See the project here: https://pypi.org/project/riskoptima/

pip install riskoptima

Usage

Example 1: Efficient Frontier - Monte Carlo Portfolio Optimization

import pandas as pd
from riskoptima import RiskOptima

# Define your current porfolio with your weights and company names
asset_data = [
    {"Asset": "MO",    "Weight": 0.04, "Label": "Altria Group Inc.",       "MarketCap": 110.0e9},
    {"Asset": "NWN",   "Weight": 0.14, "Label": "Northwest Natural Gas",   "MarketCap": 1.8e9},
    {"Asset": "BKH",   "Weight": 0.01, "Label": "Black Hills Corp.",         "MarketCap": 4.5e9},
    {"Asset": "ED",    "Weight": 0.01, "Label": "Con Edison",                "MarketCap": 30.0e9},
    {"Asset": "PEP",   "Weight": 0.09, "Label": "PepsiCo Inc.",              "MarketCap": 255.0e9},
    {"Asset": "NFG",   "Weight": 0.16, "Label": "National Fuel Gas",         "MarketCap": 5.6e9},
    {"Asset": "KO",    "Weight": 0.06, "Label": "Coca-Cola Company",         "MarketCap": 275.0e9},
    {"Asset": "FRT",   "Weight": 0.28, "Label": "Federal Realty Inv. Trust", "MarketCap": 9.8e9},
    {"Asset": "GPC",   "Weight": 0.16, "Label": "Genuine Parts Co.",         "MarketCap": 25.3e9},
    {"Asset": "MSEX",  "Weight": 0.05, "Label": "Middlesex Water Co.",       "MarketCap": 2.4e9}
]
asset_table = pd.DataFrame(asset_data)

capital = 100_000

asset_table['Portfolio'] = asset_table['Weight'] * capital

start_date = '2024-01-01'
end_date = RiskOptima.get_previous_working_day()

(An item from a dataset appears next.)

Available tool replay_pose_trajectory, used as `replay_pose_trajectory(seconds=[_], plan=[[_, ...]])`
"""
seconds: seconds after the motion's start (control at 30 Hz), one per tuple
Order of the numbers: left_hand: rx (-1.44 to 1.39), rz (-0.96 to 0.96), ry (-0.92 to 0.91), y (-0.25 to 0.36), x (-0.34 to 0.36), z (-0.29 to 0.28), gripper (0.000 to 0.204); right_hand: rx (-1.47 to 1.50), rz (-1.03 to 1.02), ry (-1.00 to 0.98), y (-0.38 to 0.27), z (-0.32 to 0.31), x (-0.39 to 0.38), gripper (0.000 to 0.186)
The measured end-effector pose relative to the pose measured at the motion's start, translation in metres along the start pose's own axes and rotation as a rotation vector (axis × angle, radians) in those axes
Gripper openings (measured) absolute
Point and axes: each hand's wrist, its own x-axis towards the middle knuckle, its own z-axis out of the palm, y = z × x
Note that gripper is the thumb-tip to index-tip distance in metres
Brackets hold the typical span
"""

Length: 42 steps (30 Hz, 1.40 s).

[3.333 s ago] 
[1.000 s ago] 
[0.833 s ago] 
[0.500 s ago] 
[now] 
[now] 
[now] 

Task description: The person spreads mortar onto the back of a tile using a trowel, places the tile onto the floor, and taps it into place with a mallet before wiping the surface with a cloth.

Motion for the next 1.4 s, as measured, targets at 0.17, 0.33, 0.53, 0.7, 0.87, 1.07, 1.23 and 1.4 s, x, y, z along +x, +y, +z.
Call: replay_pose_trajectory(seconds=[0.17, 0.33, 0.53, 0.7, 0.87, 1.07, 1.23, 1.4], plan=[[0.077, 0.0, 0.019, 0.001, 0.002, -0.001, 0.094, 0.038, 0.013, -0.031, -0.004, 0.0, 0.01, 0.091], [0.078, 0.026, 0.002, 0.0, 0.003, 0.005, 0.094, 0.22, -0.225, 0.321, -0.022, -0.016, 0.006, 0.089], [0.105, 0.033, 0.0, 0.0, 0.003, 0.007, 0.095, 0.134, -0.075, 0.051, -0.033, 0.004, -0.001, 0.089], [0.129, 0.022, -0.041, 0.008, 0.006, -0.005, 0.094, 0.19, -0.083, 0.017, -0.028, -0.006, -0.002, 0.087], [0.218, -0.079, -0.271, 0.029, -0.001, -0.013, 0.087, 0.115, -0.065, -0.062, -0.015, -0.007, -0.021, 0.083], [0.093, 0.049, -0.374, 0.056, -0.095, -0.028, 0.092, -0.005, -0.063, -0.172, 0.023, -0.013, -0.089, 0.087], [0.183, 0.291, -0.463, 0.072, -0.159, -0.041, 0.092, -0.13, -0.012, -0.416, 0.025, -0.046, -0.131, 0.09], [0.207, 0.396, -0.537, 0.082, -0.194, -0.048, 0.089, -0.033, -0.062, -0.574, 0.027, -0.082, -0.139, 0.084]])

RiskOptima.plot_efficient_frontier_monte_carlo(
    asset_table,
    start_date=start_date,
    end_date=end_date,
    risk_free_rate=0.05,
    num_portfolios=10000,
    market_benchmark='SPY',
    set_ticks=False,
    x_pos_table=1.15,    # Position for the weight table on the plot
    y_pos_table=0.52,    # Position for the weight table on the plot
    title=f'Efficient Frontier - Monte Carlo Simulation {start_date} to {end_date}'
)

efficient_frontier_monter_carlo_20250203_205339

Example 2: Portfolio Optimization using Mean Variance and Machine Learning

RiskOptima.run_portfolio_optimization_mv_ml(
    asset_table=asset_table,
    training_start_date='2022-01-01',
    training_end_date='2023-11-27',
    model_type='Linear Regression',    
    risk_free_rate=0.05,
    num_portfolios=100000,
    market_benchmark=['SPY'],
    max_volatility=0.15,
    min_weight=0.03,
    max_weight=0.2
)

machine_learning_optimization_20250203_210953

Example 3: Macaulay Duration

from riskoptima import RiskOptima
cf = RiskOptima.bond_cash_flows_v2(4, 1000, 0.06, 2)  # 2 years, semi-annual, hence 4 periods
md_2 = RiskOptima.macaulay_duration_v3(cf, 0.05, 2)
md_2

image

Documentation

For complete documentation and usage examples, visit the GitHub repository:

RiskOptima GitHub

Contributing

We welcome contributions! If you'd like to improve the package or report issues, please visit the GitHub repository.

License

RiskOptima is licensed under the MIT License.

Support me

Buy Me A Coffee

Project details


Download files

Download the file for your platform. If you're not sure which to choose, learn more about installing packages.

Source Distribution

riskoptima-1.16.0.tar.gz (33.2 kB view details)

Uploaded Source

Built Distribution

If you're not sure about the file name format, learn more about wheel file names.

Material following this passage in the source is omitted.